Most cereals like pearl millet and sorghum are drought-resistant and packed with essential nutrients like amino acids, fibre, iron, magnesium and zinc. Once popped through pressure heating in 5-7 minutes, the cereals and pulses are consumed in diverse ways. This includes their immediate state as puffed grains or as snack bars through shaping and fortifying with other ingredients and flavours, popularly known as kashata among Muslim communities.

The machine was locally manufactured by DK engineering LTD Company, based in Nairobi, Kenya, and introduced to community self-help groups and entrepreneurs in the counties of Kitui, Migori, Embu, Bomet and Kakamega, who learned how to use it to produce healthy snacks for their own consumption and for income generation through product sales.

The machine can pop any grain, cereal and pulse including maize, rice, sorghum, millet, green grams, soy beans and lablab beans. It uses minimal wood fuel, which is readily available in many rural communities in Kenya and Africa. An advanced version of the machine that is powered by gas and electricity is also available.

The popped cereals are consumed in households and also sold, thereby simultaneously enhancing diet diversity and economic activity. The snacks are further enriched with natural and locally available flavours like baobab, turmeric, cinnamon, ginger, hibiscus and honey; nuts and fruits like groundnuts, sesame seeds and mangoes, among others. The snacks are sold in small affordable bars of 10-20 Kenya shillings (approximately $10-20 cents) each.

Reception thus far

The positive reception of the idea by the community is a clear indication that with continued awareness campaigns about both the technology and alternative snack– with emphasis on consumption of underutilised cereals, pulses and other local food ingredients— can be a step towards curbing food insecurity and hunger. This presentation of alternative affordable, accessible and healthy foods will help people embrace healthier eating habits especially when choosing snacks, in addition to diversifying local food environments.
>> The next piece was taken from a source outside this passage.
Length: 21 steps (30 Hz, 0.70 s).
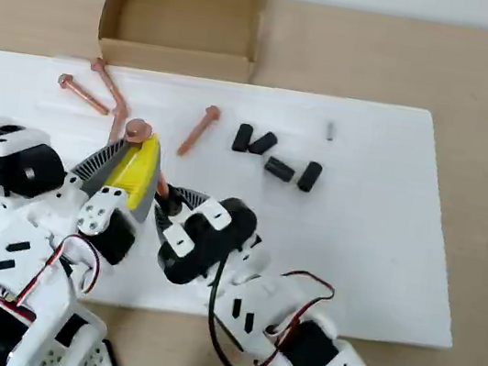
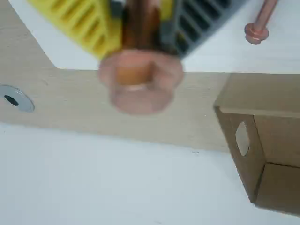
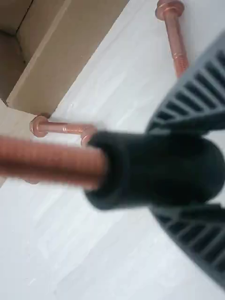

Mr. Elizaphan Gichangi, a local entrepreneur from Embu County, bought the machine in 2016. He says the venture has enhanced the cultivation and consumption of otherwise underutilized grains like sorghum and pearl millet in the area. Mr. Gichangi sources his raw materials from Embu and surrounding counties like Meru and Tharaka Nithi where the cereals are grown. He says his demand for the cereals has triggered interest among locals who want to know more and are now planting and consuming the grains.

According to one of his regular customers, the snack bar is easier to pack for children to consume while in school. She finds them sweet and healthy compared to what she previously gave her children like mandazis and potato crisps. Mr. Gichangi boasts of improved income that is on a steady rise. He envisions expanding the business beyond Embu, to supply the snacks to other towns in Kenya and internationally.

In addition to popping…

Alternative snack-making machines exist that are even cheaper and more portable than the pop cereal machine. The ‘hand-grill’ and ‘puff cracker’ technologies each cost less than a quarter of the price of the pressure-popping machine, and are easily maintained machines since they require little technical expertise and are operated by one person. Whereas the pressure-popping machine converts grains to snacks, the cracker utilizes flours of sifted from cassava, wheat, rice, pearl millet, maize, amaranth, sorghum and finger millet among others to make the snacks.

These technologies can help overcome many societal challenges by creating employment (especially if taken up by youth and women group), while also curbing food insecurity, food wasting and malnutrition. Use of these machines is an ongoing activity in various counties, and has the potential to expand, as the concept has been positively received in several stakeholder meetings.

Scientists from the Alliance of Bioversity International and CIAT are working directly with private entrepreneurs, youth and women groups, policy makers and development organizations to continue creating new opportunities that facilitate the use of underutilised food crops and conservation of local agrobiodiversity.